Over the course of the second millennium BC, however, the climate of these outlying regions changed for the hotter, drying out the lakes and ponds and killing the crops in the fields. Having no rivers to cluster around, the people who lived there were forced to return to a nomadic way of life, driving their herds of horses and sheep from place to place. They took to raiding their southern and eastern neighbors for those things — grain, silk, metal — which they could no longer produce for themselves. It seems more than reasonable to postulate that the need for protection against these raids was the impetus that led the Northern Inner Chinese to invent the institutions of government above the very local level. As soon as they began to divide the people of the world into the categories of Themselves and dangerous Others, they began to build walls to keep the Others out. Soon every settlement of any size in the North could expect to get its own wall, made of outer shells of wood or brick with earth tamped down in between. Some of these walls were as much as 4.5 miles (7 kilometers) long and 30 feet (9 meters) high. The mobilization of labor it took to build them surely demanded government on an unprecedented scale.

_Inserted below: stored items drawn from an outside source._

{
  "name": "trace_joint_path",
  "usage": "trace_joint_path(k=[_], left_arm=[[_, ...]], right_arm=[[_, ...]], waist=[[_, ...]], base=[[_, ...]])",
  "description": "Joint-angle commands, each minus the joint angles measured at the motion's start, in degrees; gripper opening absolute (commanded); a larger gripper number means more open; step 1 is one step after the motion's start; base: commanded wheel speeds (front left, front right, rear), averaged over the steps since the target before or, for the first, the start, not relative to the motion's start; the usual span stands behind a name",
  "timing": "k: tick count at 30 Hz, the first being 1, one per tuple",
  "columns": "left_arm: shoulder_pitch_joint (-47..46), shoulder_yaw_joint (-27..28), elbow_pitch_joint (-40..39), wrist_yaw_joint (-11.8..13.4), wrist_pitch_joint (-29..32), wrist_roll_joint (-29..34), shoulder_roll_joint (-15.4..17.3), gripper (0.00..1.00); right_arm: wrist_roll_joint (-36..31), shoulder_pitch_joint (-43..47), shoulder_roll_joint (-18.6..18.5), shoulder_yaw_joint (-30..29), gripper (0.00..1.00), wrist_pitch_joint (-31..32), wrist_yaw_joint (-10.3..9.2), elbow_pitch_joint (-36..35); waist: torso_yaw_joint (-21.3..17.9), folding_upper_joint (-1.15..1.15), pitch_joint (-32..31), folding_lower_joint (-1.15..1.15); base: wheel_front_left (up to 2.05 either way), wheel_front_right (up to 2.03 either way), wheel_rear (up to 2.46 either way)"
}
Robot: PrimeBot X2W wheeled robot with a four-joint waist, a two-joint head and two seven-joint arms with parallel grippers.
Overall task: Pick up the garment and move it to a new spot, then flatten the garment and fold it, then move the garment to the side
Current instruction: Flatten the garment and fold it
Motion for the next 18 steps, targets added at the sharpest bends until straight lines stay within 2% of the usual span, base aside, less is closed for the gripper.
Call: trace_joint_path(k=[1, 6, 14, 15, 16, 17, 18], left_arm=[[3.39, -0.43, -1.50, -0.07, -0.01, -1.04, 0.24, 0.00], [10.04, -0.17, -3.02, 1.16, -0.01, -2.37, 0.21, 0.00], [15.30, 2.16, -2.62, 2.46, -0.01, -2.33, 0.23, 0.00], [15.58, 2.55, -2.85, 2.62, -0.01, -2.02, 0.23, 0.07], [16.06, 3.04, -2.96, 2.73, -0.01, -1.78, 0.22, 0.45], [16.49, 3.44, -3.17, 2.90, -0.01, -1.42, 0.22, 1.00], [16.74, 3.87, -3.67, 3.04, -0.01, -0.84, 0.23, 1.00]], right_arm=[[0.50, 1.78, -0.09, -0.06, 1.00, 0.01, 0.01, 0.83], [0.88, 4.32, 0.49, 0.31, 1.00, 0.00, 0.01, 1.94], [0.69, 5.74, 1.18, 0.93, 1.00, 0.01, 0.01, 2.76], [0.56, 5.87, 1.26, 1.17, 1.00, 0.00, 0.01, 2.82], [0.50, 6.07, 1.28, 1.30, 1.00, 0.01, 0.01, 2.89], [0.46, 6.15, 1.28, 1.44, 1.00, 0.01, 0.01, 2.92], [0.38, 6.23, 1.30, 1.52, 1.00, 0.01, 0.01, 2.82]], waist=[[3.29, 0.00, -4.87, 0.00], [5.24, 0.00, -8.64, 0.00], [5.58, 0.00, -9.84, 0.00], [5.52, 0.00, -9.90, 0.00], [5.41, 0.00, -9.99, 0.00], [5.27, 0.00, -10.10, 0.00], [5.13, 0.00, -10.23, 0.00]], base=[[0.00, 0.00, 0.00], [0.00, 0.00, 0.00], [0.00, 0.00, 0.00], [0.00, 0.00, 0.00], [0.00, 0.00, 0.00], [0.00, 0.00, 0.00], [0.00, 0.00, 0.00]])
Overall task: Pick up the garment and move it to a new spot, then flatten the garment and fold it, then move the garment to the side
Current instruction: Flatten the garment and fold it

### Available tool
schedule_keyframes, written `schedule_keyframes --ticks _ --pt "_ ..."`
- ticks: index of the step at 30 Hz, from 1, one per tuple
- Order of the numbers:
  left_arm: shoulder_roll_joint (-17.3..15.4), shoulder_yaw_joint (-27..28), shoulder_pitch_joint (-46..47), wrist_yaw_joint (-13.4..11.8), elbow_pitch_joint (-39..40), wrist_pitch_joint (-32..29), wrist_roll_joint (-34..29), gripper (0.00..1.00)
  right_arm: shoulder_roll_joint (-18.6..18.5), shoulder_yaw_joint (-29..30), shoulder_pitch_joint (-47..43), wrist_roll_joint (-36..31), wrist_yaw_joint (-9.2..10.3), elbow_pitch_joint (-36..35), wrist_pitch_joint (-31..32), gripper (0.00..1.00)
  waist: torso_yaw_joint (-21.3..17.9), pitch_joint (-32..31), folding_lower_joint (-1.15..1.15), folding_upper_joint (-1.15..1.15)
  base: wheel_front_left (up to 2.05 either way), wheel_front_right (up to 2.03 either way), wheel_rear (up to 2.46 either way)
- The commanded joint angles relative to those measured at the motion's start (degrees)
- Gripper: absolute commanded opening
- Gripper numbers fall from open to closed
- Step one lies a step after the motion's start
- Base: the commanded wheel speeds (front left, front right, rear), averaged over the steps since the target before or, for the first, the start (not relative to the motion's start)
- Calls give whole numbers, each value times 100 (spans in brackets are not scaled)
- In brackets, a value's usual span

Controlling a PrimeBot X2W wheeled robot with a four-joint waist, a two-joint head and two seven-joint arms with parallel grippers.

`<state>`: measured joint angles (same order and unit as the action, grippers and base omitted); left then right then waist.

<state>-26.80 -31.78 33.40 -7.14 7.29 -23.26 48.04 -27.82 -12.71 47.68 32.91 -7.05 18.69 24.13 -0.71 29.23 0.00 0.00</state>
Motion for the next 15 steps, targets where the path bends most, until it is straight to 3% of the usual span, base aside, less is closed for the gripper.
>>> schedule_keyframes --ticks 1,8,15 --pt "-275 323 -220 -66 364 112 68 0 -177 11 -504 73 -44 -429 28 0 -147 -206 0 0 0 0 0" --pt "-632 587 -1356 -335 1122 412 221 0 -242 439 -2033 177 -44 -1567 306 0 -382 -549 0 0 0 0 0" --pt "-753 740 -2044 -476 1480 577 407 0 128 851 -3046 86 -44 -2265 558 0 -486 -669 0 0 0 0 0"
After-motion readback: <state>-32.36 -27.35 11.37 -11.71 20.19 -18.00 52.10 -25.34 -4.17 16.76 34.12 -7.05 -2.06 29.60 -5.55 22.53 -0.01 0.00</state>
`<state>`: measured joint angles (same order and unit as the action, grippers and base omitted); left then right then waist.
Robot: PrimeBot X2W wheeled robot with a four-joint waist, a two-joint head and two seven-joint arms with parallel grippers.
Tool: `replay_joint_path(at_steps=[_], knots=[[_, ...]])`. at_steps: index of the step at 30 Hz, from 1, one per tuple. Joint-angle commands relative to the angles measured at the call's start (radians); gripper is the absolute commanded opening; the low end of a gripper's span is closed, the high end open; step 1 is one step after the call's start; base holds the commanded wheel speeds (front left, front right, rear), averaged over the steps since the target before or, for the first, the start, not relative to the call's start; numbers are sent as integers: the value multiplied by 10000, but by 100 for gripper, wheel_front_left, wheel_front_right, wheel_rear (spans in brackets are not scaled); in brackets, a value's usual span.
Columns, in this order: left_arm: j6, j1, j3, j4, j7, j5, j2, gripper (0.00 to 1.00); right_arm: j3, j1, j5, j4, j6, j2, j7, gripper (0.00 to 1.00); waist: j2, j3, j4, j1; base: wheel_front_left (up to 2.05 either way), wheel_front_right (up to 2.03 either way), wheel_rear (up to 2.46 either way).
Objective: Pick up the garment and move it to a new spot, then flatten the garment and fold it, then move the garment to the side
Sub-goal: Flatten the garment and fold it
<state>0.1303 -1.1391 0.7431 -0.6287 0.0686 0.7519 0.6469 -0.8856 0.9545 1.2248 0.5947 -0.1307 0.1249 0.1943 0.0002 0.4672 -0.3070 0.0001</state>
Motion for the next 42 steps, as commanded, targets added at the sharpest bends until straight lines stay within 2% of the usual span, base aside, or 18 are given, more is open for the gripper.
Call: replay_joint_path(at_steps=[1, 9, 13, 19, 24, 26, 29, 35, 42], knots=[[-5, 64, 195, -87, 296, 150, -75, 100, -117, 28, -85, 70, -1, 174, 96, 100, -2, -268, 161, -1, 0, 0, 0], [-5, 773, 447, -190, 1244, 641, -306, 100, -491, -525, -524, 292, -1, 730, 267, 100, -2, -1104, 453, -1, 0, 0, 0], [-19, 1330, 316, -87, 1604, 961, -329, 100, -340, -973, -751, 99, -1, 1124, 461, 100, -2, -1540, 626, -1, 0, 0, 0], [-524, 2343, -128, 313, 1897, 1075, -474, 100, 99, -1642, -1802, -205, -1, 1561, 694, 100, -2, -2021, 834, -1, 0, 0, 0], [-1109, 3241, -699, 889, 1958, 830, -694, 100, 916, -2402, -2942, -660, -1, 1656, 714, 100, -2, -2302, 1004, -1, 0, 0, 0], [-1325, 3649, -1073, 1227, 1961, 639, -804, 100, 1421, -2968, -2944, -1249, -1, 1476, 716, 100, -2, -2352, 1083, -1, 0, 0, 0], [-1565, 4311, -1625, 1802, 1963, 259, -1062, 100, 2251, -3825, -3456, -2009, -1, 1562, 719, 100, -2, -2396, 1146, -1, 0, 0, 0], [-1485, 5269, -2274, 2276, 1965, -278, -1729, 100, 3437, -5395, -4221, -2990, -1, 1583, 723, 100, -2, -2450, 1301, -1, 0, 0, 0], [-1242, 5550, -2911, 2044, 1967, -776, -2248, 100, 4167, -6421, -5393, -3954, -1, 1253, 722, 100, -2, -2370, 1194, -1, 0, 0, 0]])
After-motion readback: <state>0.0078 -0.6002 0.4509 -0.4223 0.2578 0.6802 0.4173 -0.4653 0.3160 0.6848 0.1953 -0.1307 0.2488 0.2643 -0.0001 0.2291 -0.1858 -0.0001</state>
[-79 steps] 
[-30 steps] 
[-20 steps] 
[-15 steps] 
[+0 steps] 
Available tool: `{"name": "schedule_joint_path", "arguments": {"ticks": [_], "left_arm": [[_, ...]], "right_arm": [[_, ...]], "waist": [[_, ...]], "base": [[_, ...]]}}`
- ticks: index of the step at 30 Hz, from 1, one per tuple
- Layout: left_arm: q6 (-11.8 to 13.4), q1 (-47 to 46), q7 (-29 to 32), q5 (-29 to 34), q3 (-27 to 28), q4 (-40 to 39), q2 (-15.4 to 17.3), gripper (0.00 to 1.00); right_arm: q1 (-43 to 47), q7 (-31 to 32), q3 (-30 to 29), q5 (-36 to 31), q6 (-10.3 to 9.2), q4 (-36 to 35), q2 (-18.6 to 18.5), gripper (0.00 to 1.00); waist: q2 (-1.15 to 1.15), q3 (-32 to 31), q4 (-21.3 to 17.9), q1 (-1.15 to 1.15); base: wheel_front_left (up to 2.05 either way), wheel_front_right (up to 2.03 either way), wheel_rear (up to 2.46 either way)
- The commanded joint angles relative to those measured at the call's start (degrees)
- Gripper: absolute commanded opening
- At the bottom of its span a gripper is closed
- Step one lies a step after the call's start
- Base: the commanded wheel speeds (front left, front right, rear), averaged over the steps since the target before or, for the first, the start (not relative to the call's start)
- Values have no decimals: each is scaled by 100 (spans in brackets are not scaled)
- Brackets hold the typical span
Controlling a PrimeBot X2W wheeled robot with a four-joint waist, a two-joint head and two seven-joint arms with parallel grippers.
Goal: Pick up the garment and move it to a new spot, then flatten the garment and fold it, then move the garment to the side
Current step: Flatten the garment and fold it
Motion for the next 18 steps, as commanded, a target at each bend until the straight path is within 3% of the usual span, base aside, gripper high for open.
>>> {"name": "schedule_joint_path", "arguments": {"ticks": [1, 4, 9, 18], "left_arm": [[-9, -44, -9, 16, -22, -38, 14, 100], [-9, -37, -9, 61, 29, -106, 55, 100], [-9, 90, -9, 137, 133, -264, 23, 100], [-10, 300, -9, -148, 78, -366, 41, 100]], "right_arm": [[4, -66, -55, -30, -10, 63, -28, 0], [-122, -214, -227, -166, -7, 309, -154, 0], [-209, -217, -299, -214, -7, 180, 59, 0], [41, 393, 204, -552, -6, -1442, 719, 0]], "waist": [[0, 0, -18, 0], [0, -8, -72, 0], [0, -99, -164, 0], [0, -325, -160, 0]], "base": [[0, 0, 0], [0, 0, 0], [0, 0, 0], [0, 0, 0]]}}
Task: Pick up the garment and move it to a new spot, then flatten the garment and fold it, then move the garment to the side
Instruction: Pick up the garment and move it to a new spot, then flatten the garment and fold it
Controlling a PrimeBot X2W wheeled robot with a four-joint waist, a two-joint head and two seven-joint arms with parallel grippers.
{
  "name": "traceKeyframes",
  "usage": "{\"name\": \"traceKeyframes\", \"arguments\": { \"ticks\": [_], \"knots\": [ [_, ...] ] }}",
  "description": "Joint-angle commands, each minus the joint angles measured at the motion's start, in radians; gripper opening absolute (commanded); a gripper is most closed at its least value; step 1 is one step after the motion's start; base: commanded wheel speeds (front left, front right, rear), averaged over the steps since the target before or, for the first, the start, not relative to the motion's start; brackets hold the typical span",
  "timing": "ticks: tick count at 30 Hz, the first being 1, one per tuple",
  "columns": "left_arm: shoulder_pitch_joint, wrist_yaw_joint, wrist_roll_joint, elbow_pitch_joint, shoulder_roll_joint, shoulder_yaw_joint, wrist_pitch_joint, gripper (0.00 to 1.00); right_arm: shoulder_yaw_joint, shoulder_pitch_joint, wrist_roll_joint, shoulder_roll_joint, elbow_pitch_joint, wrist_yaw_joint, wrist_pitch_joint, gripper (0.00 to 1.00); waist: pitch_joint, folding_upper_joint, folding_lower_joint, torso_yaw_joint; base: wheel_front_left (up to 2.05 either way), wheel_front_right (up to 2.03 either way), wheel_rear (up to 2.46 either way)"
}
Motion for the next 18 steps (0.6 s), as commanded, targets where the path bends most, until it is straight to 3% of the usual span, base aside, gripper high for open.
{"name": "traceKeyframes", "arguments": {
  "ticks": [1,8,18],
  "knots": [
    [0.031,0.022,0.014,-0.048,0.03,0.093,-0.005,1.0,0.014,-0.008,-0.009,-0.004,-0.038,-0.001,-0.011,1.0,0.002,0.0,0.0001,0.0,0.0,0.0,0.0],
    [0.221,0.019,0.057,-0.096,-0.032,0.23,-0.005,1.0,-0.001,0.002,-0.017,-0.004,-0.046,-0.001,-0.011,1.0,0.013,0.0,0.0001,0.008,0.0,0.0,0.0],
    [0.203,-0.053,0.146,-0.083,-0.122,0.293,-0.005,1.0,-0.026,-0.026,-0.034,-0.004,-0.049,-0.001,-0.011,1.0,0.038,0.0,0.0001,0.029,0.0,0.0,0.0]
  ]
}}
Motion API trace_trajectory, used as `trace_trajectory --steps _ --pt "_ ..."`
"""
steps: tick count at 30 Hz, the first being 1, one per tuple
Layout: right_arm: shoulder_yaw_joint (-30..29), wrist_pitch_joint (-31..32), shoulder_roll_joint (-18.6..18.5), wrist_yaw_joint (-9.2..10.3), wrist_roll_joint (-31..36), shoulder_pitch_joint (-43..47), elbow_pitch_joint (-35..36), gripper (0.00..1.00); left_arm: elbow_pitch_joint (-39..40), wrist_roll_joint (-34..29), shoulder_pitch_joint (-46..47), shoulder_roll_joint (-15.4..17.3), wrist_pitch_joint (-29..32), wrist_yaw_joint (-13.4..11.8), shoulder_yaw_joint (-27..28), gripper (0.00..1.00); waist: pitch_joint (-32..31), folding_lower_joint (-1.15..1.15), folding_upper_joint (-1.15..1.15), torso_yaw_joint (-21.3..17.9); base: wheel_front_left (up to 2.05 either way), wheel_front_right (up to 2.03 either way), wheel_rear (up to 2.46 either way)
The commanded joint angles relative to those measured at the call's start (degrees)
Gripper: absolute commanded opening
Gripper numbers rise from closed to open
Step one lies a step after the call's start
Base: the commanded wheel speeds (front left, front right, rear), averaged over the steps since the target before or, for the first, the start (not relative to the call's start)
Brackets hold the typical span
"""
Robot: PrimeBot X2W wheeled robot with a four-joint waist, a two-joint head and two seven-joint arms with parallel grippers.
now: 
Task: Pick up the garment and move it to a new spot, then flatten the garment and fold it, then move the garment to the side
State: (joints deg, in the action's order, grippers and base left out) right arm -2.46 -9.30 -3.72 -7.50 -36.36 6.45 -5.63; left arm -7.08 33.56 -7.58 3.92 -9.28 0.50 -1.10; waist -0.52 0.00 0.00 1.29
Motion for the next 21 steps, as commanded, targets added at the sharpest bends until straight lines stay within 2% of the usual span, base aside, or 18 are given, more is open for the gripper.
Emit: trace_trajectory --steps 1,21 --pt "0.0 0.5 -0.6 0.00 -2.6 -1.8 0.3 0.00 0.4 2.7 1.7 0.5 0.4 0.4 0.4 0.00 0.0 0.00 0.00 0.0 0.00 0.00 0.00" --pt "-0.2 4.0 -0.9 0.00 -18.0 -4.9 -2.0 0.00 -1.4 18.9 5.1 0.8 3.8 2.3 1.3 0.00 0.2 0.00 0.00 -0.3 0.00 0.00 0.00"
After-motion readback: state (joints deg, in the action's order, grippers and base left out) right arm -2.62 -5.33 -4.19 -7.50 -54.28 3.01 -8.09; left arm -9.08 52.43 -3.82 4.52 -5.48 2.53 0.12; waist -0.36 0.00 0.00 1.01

And so we arrive at the Shang Dynasty, the first of those mentioned in The Book of Documents that historians more or less universally agree actually existed. The when of it, however, is less clear; The Book of Documents dates the dynasty’s beginning to precisely 1766 BC, but most skeptical Western historians hew to a date closer to 1500 BC. Although we can theorize that the Shang dynasty may have evolved in response to the incursions of the newly minted nomads of the steppes, we lack other details of its formation beyond the tales of The Book of Documents. Still, we do know that even at its greatest extent it encompassed no more than a fourth or so of Inner China; it included much of the North but the merest sliver of the South. Its capital for at least part of its existence was the city now known as Anyang, near the northern border of Henan province; this is where much of the archaeological evidence of the Shang stems from.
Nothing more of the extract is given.